Prompted by these two threads [1, 2], I have reimplemented a handful of sparsely-sampled N-dimensional function grid interpolations as a set of GPs. I can solve a system of this form for each observable:

```
def solve_single_gp(lengthscales, X0, samples, noise=1.0e-3):
cov = pm.gp.cov.ExpQuad(len(lengthscales), ls=lengthscales)
K = cov(X0.T)
K_noise = K + pm.gp.cov.WhiteNoise(noise)(X0.T)
L = np.linalg.cholesky(K_noise.eval())
alpha = np.linalg.solve(
L.T, np.linalg.solve(L, samples.flatten()))
return cov, alpha
```

and then use that solution to calculate the GP solution for that observable:

```
def gp_predictt(cov, alpha, X0, X1):
K_s = cov(X0.T, X1.T)
post_mean = theano.tensor.dot(K_s.T, alpha)
return post_mean
```

This code is more or less copied from the GP Slice Sampling tutorial. I don’t care about sampling, *per se*, from the GP at some point–I just want the most likely value of the underlying function given the input grid points.

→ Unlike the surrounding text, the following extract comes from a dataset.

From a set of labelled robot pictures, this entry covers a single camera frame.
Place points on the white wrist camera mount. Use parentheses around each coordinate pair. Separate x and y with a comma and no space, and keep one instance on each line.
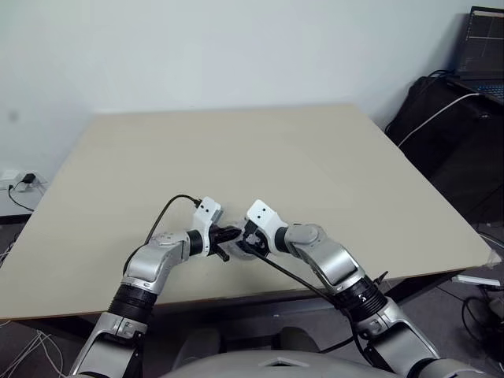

So, from here, I can take this set of GP solutions and use them to model observations:

```
def find_ism_params(grid, dustlaw, line_obs, line_ls, drpall_row):
'''
run a pymc3 grid on a whole galaxy
- grid: yields from pre-GP-trained photoionization grid
- dustlaw: dust attenuation function
- line_obs: emission-line observation object
- line_ls: line wavelength
- drpall_row: metadata
'''
zdist = drpall_row['nsa_zdist']
four_pi_r2 = (4. * np.pi * cosmo.luminosity_distance(zdist)**2.).to(units.cm**2).value
# get observations
f, unc, _ = map(lambda x: np.stack(x).T, line_obs.get_good_obs())
cov = np.stack([np.diag(u**2.) for u in unc], axis=-1)
f, unc, cov = f[:1], unc[:1], cov[..., :1]
*obs_shape_, nlines = f.shape
obs_shape = tuple(obs_shape_)
print('in galaxy: {} measurements of {} lines'.format(obs_shape, nlines))
with pymc3.Model() as model:
# priors
## first on photoionization model
logZ = pymc3.Uniform('logZ', *grid.range('logZ'), shape=obs_shape,
testval=0.)
logU = pymc3.Uniform('logU', *grid.range('logU'), shape=obs_shape,
testval=-2.5)
age = pymc3.Uniform('age', *grid.range('Age'), shape=obs_shape,
testval=4.)
grid_params = theano.tensor.stack([logZ, logU, age], axis=0)
# next on normalization of emission line strengths
logQH = pymc3.Normal('logQH', 50., 3., shape=obs_shape + (1, ), testval=50)
linelumsperqh = grid.predictt(grid_params) # calls GP grid for all observables
linelums = linelumsperqh * 10**logQH # scale factor for luminosities
## next on dust model
extinction_at_AV1 = theano.shared( # shape (nlines, )
dustlaw(wave=line_ls, a_v=1., r_v=3.1))
AV = pymc3.Exponential( # shape (*obs_shape, )
'AV', 3., shape=obs_shape, testval=1.) # extinction in V-band
twopointfive = theano.shared(2.5)
A_lambda = theano.tensor.outer(AV, extinction_at_AV1)
atten = 10**(-A_lambda / twopointfive)
# dim lines based on distance
distmod = theano.shared(four_pi_r2)
one_e_minus17 = theano.shared(1.0e-17)
linefluxes = linelums * atten / distmod / one_e_minus17
ln_unc_underestimate_factor = pymc3.Uniform(
'ln-unc-underestimate', -10., 10., testval=0.)
linefluxes_obs = pymc3.Normal(
'fluxes-obs', mu=linefluxes,
sd=unc * theano.tensor.exp(ln_unc_underestimate_factor),
observed=f, shape=f.shape)
map_start = pymc3.find_MAP()
trace = pymc3.sample(draws=5000, tune=500, cores=6, start=map_start)
return model, trace
```

Ultimately, I’m saying I have predictions for 9 observables, which depend on ~5 unobserved quantities that I’m trying to model. This seems to work well when there’s just one or two sets of observations (when `f`

has a shape like `(a few, 9)`

); however, I am trying to run this analysis simultaneously for ~2000 sets of observations (I think these can be referred to as “plates”, but I’m not sure I’m using that term right). In that case, this is super slow (30 sec per step). This would only make sense if `predictt`

were being run once per chain per step.

Can anyone offer suggestions for how to improve this? Is there a way to specify that the GP call can be sped up by pooling together the calls for all the chains? Many thanks in advance for your thoughts.